▶ _Problem requirements_
Within the data that follows, how many lines carry the string "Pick"? Give the number alone.

(Extracted data entries)
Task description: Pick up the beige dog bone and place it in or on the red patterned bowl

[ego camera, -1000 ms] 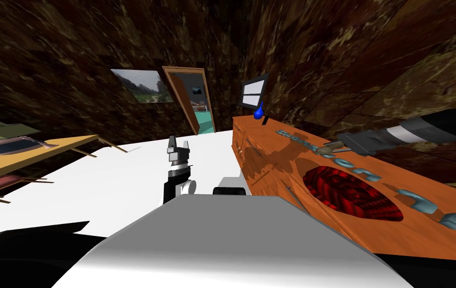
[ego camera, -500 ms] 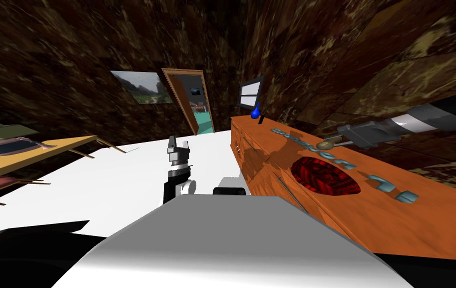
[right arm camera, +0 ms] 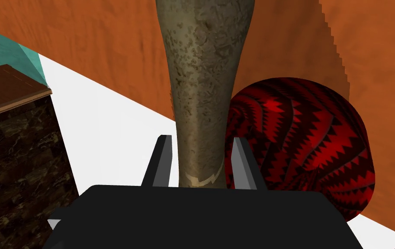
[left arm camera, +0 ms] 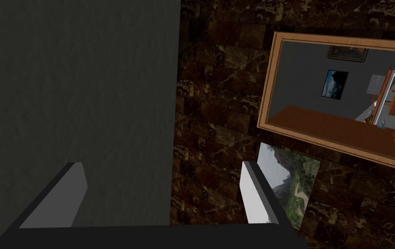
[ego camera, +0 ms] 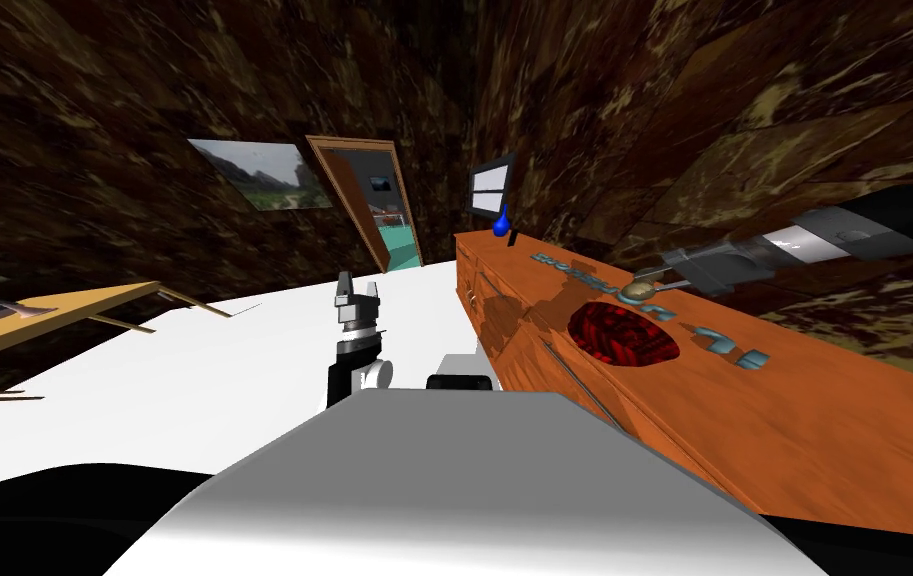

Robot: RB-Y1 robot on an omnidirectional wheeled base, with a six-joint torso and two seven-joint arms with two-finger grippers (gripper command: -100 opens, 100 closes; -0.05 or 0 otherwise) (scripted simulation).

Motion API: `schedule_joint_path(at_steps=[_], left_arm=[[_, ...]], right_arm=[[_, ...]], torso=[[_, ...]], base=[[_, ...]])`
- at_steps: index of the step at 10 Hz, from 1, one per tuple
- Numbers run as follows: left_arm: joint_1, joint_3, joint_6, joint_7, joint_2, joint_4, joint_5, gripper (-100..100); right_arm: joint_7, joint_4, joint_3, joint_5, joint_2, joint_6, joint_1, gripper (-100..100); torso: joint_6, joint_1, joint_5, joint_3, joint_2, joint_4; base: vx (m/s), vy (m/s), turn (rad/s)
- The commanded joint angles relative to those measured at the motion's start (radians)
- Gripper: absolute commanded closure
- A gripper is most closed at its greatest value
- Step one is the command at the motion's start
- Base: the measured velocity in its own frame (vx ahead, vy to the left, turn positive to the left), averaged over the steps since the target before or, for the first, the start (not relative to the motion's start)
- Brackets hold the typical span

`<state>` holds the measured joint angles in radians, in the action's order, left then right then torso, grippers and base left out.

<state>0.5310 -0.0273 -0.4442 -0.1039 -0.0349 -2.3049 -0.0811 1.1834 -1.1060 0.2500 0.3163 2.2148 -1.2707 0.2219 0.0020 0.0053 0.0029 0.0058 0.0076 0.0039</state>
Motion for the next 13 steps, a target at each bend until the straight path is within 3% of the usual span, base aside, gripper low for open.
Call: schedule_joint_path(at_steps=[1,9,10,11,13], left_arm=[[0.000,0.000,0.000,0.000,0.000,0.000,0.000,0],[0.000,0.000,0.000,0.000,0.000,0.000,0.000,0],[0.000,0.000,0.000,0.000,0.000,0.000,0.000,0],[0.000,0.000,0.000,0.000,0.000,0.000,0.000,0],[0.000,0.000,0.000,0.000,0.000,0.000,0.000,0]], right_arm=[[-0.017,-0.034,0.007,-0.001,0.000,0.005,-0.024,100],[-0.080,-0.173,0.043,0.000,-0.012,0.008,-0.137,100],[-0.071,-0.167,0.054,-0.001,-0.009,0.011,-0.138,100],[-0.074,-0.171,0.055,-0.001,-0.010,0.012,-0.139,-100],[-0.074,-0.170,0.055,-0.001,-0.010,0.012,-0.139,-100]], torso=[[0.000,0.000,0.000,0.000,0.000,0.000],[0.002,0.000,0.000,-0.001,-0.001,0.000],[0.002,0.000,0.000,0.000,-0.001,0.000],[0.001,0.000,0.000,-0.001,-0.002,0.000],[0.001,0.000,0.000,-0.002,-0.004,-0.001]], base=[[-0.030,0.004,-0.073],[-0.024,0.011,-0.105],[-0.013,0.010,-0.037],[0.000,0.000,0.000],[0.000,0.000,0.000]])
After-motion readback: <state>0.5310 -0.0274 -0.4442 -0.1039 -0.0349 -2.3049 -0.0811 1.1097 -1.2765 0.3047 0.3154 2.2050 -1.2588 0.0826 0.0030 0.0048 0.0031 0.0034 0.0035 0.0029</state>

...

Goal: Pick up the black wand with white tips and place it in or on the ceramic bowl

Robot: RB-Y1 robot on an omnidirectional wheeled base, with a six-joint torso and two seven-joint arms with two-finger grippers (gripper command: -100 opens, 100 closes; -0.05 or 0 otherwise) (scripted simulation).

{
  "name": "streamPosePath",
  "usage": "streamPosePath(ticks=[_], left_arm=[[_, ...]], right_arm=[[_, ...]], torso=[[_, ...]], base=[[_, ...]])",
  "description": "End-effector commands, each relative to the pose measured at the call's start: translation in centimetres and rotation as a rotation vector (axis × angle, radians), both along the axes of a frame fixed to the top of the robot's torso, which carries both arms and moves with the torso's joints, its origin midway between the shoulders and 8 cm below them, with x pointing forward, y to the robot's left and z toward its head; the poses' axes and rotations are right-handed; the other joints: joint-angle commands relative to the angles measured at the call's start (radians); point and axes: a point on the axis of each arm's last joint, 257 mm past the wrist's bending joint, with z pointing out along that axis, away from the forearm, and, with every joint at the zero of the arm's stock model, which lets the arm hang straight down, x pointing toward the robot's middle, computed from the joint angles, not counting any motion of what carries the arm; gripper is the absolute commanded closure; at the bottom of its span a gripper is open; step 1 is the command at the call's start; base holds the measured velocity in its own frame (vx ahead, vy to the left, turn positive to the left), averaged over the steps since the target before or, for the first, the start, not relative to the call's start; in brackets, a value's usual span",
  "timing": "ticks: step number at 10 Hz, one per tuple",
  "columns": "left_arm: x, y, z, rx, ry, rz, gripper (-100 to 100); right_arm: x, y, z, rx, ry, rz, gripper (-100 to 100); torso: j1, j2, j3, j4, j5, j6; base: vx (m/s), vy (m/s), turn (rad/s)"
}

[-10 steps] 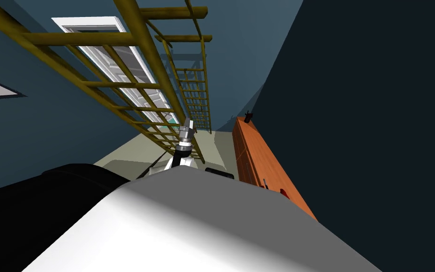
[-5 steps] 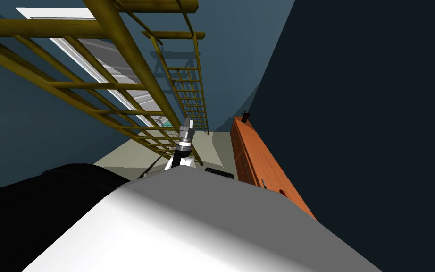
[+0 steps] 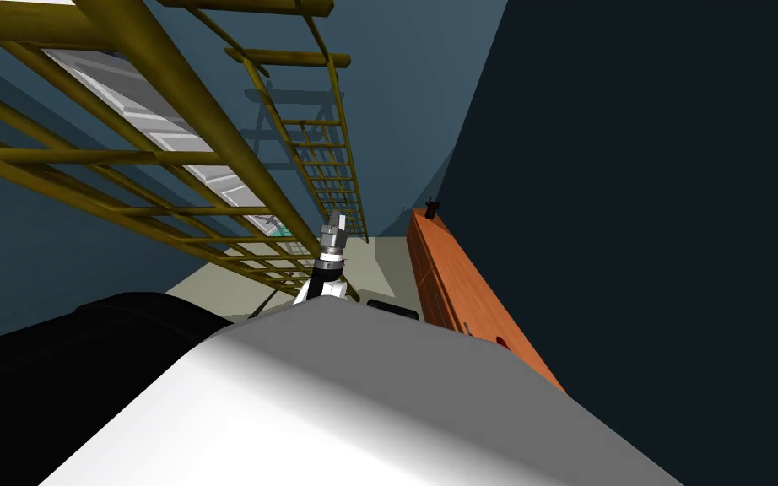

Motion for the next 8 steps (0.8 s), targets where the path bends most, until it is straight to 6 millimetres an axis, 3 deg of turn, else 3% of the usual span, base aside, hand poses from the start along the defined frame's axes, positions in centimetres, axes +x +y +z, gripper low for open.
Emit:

▶ _Result of the exercise_
2